To further confirm the effect of lnc-C2orf63-4-1 on STAT3 in VSMCs, we performed a dual-luciferase reporter assay using a vector carrying wild-type (WT) or mutant (Mut) STAT3 3′-UTR and co-transfected them with lnc-C2orf63-4-1 mimics or NC. Luciferase reporter assays showed that lnc-C2orf63-4-1 significantly suppressed the luciferase activities in VSMCs transfected with the STAT3 3ʹ-UTR WT reporter, whereas they did not have any significant influence on the luciferase activities of the mutant reporter (Figure 7H ), indicating that lnc-C2orf63-4-1could directly bind to STAT3. In addition, using an RAP assay-based approach, we further confirmed that the bioinformatic analysis predicted lnc-C2orf63-4-1 binding mRNA, the STAT3, was indeed bound by lnc-C2orf63-4-1 in VSMCs (Figure 7I ), thus reinforcing the idea that lnc-C2orf63-4-1 maintained the VSMC homeostasis by negatively regulating STAT3.

Then, we explored whether deletion of STAT3 via siRNA could reverse lnc-C2orf63-4-1-induced apoptosis in VSMCs. As expected, inhibition of STAT3 reversed apoptosis-related markers and regulators of structural ECM degradation induced by silencing of lnc-C2orf63-4-1 in VSMCs (Figures 8A–F). However, overexpression of lnc-C2orf63-4-1 could not improve dysregulation of caspase-3, caspase-9, MMP-2, MMP-9, collagen I, and collagen III, which was caused by STAT3 overexpression (Figures 8A–F). These data indicated that STAT3 served as a downstream activator in the absence of lnc-C2orf63-4-1 to promote VSMC dysfunction.

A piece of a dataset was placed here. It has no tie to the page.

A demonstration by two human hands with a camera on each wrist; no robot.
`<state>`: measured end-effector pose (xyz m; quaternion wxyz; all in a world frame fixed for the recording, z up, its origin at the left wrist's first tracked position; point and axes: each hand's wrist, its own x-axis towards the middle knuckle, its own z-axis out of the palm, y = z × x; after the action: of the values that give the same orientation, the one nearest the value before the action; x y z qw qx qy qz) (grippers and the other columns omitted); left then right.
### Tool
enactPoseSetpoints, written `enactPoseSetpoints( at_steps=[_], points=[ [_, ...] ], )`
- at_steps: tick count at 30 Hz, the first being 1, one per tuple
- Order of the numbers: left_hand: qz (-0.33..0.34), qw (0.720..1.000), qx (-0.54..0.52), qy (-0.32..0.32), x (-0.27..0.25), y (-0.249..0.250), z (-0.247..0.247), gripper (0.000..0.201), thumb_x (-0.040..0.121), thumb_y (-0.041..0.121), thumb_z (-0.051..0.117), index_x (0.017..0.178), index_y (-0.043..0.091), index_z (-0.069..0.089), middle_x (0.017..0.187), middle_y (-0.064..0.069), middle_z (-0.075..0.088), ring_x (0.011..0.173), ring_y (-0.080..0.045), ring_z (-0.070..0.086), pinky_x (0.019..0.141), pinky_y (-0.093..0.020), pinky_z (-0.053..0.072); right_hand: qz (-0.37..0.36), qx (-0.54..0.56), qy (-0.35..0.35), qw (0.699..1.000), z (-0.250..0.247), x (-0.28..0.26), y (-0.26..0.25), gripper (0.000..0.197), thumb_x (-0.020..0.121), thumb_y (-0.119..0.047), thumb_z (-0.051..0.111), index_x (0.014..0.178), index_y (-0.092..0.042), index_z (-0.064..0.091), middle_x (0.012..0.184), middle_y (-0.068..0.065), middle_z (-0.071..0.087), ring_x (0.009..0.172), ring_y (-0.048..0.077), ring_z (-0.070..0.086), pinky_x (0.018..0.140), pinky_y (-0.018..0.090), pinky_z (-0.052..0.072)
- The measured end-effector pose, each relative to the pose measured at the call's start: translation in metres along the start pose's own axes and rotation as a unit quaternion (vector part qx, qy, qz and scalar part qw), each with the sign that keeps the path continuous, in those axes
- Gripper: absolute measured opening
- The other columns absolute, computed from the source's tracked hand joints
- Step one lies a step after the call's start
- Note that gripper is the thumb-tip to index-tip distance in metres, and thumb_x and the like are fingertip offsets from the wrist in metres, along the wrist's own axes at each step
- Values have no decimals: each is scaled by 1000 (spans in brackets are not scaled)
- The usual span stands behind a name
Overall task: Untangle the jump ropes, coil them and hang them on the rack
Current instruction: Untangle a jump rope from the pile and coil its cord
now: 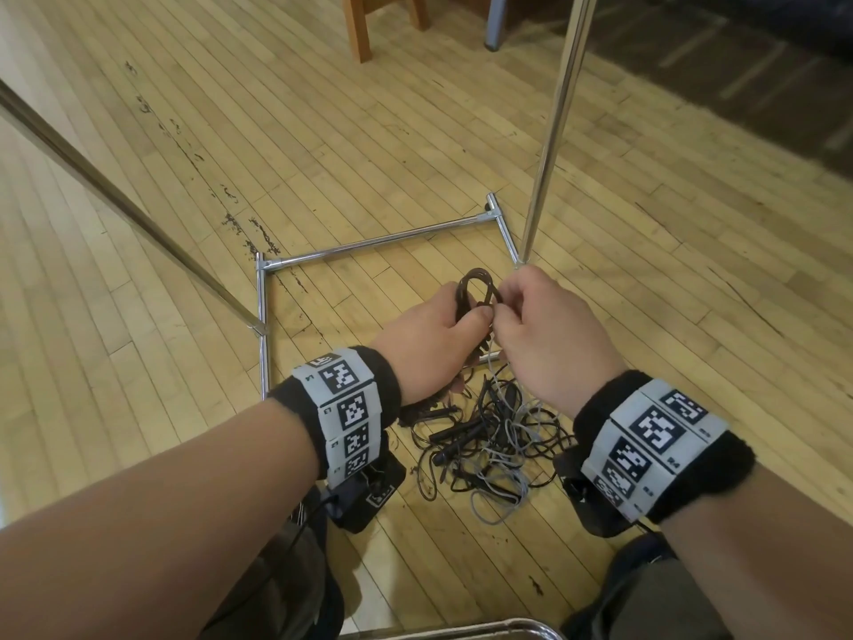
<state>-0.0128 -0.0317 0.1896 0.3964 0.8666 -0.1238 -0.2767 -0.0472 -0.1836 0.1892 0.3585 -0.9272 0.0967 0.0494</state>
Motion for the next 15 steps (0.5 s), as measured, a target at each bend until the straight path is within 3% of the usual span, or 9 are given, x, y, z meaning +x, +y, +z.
enactPoseSetpoints(
  at_steps=[2, 4, 7, 11, 15],
  points=[
    [3, 1000, 3, 6, 0, 2, -1, 22, 109, 44, 42, 113, 23, 50, 88, -7, 73, 59, -22, 71, 66, -52, 65, -3, 7, -8, 1000, -1, 0, 0, 5, 100, -23, 54, 104, -25, 53, 87, -8, 64, 74, 8, 60, 56, 25, 42],
    [7, 1000, 2, 6, -1, 3, -1, 21, 109, 41, 43, 114, 22, 49, 93, -10, 75, 60, -25, 72, 66, -53, 64, 7, 40, -19, 999, -2, 0, 0, 7, 97, -21, 57, 102, -27, 55, 83, -4, 68, 72, 16, 66, 61, 38, 56],
    [20, 1000, -3, -3, -3, 3, -1, 19, 110, 41, 41, 117, 25, 48, 86, -5, 71, 59, -20, 71, 64, -50, 64, 42, 141, -23, 989, -4, -1, 1, 8, 93, -17, 61, 94, -24, 58, 79, 2, 71, 73, 26, 72, 68, 51, 64],
    [39, 999, -13, -15, -4, 3, -3, 17, 111, 39, 43, 122, 27, 46, 84, -2, 69, 59, -13, 68, 61, -46, 62, 93, 271, -21, 958, -5, -1, 3, 9, 92, -7, 66, 97, -13, 62, 87, 13, 73, 73, 25, 74, 71, 51, 65],
    [69, 998, 0, 5, -3, 2, -2, 9, 111, 38, 44, 115, 30, 44, 79, 1, 67, 53, -5, 64, 51, -32, 56, 108, 325, 6, 939, -5, 0, 1, 13, 90, 0, 66, 102, -4, 62, 96, 21, 69, 68, 20, 69, 64, 41, 65]
  ],
)
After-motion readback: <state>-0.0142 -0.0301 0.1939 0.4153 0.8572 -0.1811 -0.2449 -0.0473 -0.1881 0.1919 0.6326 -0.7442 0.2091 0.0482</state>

Therefore, we applied actinomycin D (ActD) to test whether STAT3was post-transcriptionally regulated by lnc-C2orf63-4-1 in VSMCs. Intriguingly, the half-life of STAT3 mRNA was markedly reduced in response to overexpression of lnc-C2orf63-4-1 (Figure 8G), indicating that lnc-C2orf63-4-1 might regulate the expression of STAT3 via mRNA destabilization. Moreover, we applied cycloheximide (CHX) to inhibit de novo protein synthesis. As shown in Figures 8H,I, the half-life of STAT3 protein was not affected by CHX. Taken together, these results suggested that enhanced stabilization of STAT3 mRNA in VSMCs increased the expression of STAT3, which might be attributed to lnc-C2orf63-4-1 deficiency during Ang II stimulation.